▶ **Exercise details**
Search the data below for the word "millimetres" and copy each line that holds it.

▶ **Provided records**
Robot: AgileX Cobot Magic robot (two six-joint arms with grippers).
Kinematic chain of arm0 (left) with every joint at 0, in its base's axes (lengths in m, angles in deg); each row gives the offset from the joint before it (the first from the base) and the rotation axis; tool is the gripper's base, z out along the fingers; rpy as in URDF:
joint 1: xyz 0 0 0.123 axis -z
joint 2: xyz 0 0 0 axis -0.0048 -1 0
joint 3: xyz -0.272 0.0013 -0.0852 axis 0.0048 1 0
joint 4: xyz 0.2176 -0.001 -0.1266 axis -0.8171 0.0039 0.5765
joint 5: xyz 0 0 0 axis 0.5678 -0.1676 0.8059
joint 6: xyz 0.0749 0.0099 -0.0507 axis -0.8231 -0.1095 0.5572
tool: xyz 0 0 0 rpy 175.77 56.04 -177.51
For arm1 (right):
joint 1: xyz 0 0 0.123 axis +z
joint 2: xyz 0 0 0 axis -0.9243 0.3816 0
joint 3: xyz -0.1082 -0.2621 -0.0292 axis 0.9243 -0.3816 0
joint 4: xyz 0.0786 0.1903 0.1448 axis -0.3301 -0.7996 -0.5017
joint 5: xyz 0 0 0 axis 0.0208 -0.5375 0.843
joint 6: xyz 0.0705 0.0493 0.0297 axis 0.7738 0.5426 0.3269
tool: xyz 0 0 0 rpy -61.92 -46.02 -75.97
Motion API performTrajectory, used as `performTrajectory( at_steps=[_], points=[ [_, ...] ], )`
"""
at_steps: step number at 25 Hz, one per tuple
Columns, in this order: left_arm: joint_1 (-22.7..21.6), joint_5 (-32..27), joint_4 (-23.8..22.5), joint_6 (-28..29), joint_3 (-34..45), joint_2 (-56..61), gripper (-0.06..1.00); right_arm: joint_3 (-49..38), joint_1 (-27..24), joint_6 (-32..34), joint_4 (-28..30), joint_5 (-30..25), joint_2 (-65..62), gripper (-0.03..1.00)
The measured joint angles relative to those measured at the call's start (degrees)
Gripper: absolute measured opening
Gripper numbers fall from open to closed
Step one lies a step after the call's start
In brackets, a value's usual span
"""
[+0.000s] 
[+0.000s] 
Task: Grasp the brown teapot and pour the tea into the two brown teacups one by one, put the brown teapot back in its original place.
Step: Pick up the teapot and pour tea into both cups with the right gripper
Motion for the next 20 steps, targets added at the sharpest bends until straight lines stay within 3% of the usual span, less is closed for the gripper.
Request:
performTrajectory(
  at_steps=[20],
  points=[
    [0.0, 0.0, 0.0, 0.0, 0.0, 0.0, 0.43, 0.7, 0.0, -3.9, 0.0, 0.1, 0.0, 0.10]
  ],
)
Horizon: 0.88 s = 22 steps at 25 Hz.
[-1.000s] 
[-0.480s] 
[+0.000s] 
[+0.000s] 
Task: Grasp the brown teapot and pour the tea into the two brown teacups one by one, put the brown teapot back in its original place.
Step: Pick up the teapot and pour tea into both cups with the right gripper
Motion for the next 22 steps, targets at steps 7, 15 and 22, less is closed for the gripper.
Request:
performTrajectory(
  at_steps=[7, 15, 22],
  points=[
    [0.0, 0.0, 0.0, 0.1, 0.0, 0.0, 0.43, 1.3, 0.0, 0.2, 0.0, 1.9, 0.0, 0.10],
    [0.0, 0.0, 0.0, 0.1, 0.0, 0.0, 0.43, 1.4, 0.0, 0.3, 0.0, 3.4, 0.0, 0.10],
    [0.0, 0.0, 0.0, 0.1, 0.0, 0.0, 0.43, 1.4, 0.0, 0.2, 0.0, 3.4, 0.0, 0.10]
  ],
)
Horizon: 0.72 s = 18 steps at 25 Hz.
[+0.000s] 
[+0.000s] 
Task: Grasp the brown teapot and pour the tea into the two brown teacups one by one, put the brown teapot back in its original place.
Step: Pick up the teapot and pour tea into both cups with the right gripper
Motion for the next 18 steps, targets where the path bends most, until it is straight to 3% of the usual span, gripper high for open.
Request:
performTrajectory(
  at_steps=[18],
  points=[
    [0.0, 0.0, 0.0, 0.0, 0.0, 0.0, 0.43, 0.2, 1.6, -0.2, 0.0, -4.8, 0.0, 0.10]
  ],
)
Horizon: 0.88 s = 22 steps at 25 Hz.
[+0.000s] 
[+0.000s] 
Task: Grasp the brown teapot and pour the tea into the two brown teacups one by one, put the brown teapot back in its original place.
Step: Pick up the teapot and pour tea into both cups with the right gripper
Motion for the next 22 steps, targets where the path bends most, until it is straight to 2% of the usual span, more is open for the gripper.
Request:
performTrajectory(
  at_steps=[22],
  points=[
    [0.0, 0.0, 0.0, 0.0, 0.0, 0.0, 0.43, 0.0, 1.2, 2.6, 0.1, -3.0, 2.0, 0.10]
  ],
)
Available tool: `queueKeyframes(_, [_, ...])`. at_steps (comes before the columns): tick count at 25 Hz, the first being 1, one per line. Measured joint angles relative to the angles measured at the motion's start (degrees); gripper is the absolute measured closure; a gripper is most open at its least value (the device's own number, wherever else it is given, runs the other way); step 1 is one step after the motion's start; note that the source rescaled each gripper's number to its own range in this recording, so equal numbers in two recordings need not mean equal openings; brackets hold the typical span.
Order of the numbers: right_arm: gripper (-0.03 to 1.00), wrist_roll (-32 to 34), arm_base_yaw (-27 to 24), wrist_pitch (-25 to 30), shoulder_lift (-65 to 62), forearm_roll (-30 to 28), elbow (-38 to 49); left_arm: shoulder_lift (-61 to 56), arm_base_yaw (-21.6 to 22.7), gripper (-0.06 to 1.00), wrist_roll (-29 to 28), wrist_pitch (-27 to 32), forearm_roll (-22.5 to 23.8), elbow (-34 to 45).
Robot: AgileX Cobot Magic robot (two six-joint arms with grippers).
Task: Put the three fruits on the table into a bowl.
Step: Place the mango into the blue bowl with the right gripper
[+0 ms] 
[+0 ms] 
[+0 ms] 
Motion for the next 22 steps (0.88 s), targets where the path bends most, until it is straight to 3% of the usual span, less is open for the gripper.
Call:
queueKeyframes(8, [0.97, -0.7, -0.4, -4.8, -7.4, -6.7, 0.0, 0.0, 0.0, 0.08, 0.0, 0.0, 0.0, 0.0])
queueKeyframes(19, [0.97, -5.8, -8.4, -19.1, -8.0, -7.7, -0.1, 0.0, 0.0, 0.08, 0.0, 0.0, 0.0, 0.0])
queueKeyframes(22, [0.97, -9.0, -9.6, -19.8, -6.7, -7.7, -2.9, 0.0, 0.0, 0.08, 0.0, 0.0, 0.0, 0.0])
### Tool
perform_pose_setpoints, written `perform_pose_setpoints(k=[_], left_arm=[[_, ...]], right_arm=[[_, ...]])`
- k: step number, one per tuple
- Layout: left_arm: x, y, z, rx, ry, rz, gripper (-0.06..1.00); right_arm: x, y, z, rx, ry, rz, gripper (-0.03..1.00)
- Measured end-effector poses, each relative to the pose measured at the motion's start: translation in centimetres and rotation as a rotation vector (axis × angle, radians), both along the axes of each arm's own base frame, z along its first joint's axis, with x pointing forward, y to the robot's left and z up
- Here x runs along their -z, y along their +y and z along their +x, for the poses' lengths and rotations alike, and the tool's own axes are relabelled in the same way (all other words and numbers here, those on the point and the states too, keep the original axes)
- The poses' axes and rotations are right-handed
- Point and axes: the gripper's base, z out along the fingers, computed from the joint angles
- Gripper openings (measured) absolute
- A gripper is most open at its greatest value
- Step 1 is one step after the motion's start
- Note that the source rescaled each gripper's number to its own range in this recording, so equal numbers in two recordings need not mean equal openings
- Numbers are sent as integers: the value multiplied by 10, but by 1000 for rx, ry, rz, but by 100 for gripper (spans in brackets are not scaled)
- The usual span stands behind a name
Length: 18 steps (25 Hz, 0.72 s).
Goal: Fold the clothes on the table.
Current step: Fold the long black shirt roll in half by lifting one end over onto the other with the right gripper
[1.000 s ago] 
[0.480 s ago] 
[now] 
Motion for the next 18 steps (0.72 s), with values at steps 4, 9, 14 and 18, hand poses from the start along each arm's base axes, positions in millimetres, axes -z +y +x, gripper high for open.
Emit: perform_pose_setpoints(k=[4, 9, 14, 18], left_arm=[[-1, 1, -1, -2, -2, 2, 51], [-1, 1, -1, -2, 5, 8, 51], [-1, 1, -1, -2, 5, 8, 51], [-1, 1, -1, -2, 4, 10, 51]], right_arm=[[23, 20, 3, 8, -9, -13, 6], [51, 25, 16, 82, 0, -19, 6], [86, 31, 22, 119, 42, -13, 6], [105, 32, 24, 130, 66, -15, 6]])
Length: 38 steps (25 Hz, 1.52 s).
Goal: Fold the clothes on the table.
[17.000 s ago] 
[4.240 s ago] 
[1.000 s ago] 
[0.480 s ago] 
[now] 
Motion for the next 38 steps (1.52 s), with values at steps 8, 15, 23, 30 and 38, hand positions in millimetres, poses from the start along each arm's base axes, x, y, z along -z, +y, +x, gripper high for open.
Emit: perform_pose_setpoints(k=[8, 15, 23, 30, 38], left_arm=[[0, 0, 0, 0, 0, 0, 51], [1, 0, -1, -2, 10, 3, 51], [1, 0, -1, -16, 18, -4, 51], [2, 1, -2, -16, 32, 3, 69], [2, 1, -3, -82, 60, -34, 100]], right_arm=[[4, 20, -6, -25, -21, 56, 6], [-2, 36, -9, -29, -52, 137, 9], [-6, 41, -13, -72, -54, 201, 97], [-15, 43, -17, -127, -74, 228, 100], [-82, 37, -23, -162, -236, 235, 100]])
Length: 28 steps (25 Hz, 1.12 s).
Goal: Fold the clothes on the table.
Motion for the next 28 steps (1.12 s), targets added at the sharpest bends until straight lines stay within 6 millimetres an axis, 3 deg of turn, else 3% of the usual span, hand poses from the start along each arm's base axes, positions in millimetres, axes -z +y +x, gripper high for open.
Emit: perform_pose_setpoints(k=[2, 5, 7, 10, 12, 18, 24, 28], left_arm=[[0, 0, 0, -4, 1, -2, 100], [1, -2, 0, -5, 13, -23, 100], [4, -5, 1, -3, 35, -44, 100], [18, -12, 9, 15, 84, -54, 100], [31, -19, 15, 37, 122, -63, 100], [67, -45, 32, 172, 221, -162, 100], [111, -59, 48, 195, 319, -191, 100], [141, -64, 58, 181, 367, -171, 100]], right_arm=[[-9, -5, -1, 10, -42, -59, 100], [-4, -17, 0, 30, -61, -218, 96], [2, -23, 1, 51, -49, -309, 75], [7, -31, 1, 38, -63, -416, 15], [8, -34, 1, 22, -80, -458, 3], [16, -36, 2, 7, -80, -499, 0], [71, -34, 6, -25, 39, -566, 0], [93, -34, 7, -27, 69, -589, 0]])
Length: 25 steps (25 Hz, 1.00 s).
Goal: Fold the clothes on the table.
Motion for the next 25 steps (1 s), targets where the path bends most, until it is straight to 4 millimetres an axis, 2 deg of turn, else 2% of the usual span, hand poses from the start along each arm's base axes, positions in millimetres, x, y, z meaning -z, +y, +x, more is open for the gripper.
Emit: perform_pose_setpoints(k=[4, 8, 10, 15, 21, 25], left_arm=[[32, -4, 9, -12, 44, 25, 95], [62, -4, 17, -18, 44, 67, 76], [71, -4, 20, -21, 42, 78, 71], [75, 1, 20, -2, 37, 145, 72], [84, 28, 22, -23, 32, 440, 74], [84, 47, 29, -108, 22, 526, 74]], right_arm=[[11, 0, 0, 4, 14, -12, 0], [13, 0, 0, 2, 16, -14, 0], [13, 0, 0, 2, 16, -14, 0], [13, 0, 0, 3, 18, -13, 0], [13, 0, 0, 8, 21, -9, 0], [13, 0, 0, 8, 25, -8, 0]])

▶ **Result for this task**
Motion for the next 18 steps (0.72 s), with values at steps 4, 9, 14 and 18, hand poses from the start along each arm's base axes, positions in millimetres, axes -z +y +x, gripper high for open.
Motion for the next 38 steps (1.52 s), with values at steps 8, 15, 23, 30 and 38, hand positions in millimetres, poses from the start along each arm's base axes, x, y, z along -z, +y, +x, gripper high for open.
Motion for the next 28 steps (1.12 s), targets added at the sharpest bends until straight lines stay within 6 millimetres an axis, 3 deg of turn, else 3% of the usual span, hand poses from the start along each arm's base axes, positions in millimetres, axes -z +y +x, gripper high for open.
Motion for the next 25 steps (1 s), targets where the path bends most, until it is straight to 4 millimetres an axis, 2 deg of turn, else 2% of the usual span, hand poses from the start along each arm's base axes, positions in millimetres, x, y, z meaning -z, +y, +x, more is open for the gripper.

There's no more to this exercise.